Stored items from a collection:
● ● ●

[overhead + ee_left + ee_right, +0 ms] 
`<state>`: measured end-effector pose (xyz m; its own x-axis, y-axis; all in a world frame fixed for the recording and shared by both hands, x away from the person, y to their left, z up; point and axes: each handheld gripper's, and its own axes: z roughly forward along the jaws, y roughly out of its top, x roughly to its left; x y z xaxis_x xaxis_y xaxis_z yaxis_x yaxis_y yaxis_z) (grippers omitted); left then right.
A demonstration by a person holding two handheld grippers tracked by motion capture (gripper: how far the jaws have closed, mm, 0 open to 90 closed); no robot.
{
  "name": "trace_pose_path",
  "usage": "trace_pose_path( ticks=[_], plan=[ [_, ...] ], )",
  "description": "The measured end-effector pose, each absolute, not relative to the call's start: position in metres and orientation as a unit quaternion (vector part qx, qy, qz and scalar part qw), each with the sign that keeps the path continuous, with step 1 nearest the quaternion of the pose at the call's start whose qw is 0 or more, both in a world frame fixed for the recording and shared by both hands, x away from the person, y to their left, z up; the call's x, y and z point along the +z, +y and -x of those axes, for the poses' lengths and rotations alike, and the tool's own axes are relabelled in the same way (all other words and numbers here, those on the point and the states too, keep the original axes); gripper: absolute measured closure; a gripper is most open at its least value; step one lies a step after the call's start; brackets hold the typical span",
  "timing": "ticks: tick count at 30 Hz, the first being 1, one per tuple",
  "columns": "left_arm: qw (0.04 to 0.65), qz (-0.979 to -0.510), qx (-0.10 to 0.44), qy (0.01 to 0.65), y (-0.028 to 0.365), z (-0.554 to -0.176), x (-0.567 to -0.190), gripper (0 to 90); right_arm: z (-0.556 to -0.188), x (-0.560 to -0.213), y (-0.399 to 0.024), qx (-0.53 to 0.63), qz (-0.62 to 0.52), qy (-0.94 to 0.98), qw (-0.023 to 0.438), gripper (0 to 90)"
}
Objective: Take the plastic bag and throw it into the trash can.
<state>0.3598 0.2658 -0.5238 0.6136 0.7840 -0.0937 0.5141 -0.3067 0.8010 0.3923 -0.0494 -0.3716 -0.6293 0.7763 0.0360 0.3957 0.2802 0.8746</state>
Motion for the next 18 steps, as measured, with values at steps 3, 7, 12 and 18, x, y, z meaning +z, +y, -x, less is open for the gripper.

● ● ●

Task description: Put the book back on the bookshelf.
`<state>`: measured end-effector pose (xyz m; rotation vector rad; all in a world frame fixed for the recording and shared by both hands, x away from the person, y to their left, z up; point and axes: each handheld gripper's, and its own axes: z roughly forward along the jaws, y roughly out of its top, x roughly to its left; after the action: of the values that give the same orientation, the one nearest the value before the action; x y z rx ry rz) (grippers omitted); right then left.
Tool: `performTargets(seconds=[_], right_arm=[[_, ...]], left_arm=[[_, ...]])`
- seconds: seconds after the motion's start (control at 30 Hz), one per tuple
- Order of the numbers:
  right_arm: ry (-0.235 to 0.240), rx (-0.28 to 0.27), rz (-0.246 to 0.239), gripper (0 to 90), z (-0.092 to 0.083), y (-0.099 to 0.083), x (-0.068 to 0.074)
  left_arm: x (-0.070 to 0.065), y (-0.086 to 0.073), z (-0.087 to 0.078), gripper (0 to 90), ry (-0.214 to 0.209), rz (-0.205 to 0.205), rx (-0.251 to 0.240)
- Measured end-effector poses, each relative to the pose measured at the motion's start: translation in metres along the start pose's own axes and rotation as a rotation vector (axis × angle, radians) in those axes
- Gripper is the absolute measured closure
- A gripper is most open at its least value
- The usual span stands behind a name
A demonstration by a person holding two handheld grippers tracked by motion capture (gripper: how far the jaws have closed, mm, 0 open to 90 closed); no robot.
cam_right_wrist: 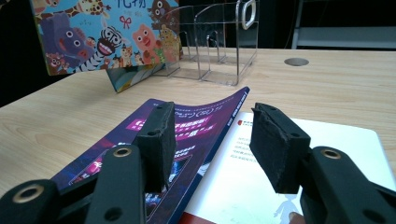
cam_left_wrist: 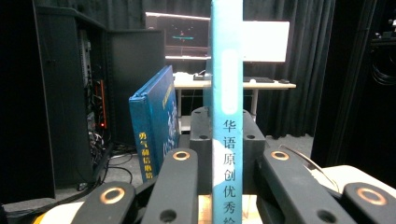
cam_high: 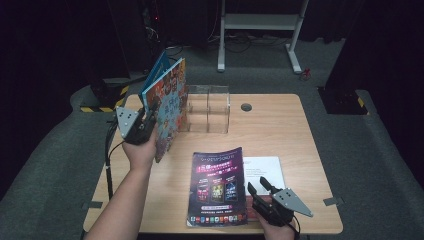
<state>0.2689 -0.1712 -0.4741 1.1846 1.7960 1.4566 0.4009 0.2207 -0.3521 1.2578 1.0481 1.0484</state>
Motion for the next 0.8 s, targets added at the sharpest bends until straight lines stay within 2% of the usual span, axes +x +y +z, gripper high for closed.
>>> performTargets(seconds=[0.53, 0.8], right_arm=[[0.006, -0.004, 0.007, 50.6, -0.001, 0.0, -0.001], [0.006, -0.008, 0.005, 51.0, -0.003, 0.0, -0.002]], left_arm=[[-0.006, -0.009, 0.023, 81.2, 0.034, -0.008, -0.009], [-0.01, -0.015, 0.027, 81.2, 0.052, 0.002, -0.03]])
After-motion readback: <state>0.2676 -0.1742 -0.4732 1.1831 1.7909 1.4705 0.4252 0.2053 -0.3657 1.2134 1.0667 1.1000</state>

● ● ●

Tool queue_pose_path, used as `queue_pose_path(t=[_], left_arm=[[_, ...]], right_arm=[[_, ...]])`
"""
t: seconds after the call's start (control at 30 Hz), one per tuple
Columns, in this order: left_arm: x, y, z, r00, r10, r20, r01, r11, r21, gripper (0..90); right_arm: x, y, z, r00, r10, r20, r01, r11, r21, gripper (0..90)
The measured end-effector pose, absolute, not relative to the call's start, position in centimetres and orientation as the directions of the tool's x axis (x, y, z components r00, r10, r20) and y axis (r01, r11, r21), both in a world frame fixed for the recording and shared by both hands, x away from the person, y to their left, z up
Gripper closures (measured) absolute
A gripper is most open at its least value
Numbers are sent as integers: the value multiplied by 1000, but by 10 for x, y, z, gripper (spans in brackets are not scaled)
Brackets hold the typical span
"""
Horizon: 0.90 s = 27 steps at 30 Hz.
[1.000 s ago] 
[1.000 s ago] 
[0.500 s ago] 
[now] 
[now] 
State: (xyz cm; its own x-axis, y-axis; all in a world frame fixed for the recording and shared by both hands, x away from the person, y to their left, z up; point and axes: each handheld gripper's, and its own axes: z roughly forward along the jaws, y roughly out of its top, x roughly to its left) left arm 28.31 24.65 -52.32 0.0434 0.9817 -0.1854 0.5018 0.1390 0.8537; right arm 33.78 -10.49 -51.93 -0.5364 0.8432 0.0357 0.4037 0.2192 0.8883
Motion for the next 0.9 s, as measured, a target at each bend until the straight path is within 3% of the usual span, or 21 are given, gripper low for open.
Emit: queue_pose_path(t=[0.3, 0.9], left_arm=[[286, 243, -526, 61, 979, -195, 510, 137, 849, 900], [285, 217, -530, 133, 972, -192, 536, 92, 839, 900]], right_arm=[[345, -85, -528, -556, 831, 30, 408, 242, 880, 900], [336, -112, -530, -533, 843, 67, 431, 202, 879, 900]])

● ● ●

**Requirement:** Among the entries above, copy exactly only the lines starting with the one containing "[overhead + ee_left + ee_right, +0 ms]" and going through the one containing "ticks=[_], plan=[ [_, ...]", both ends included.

**Solved exercise:**
[overhead + ee_left + ee_right, +0 ms] 
`<state>`: measured end-effector pose (xyz m; its own x-axis, y-axis; all in a world frame fixed for the recording and shared by both hands, x away from the person, y to their left, z up; point and axes: each handheld gripper's, and its own axes: z roughly forward along the jaws, y roughly out of its top, x roughly to its left; x y z xaxis_x xaxis_y xaxis_z yaxis_x yaxis_y yaxis_z) (grippers omitted); left then right.
A demonstration by a person holding two handheld grippers tracked by motion capture (gripper: how far the jaws have closed, mm, 0 open to 90 closed); no robot.
{
  "name": "trace_pose_path",
  "usage": "trace_pose_path( ticks=[_], plan=[ [_, ...] ], )",

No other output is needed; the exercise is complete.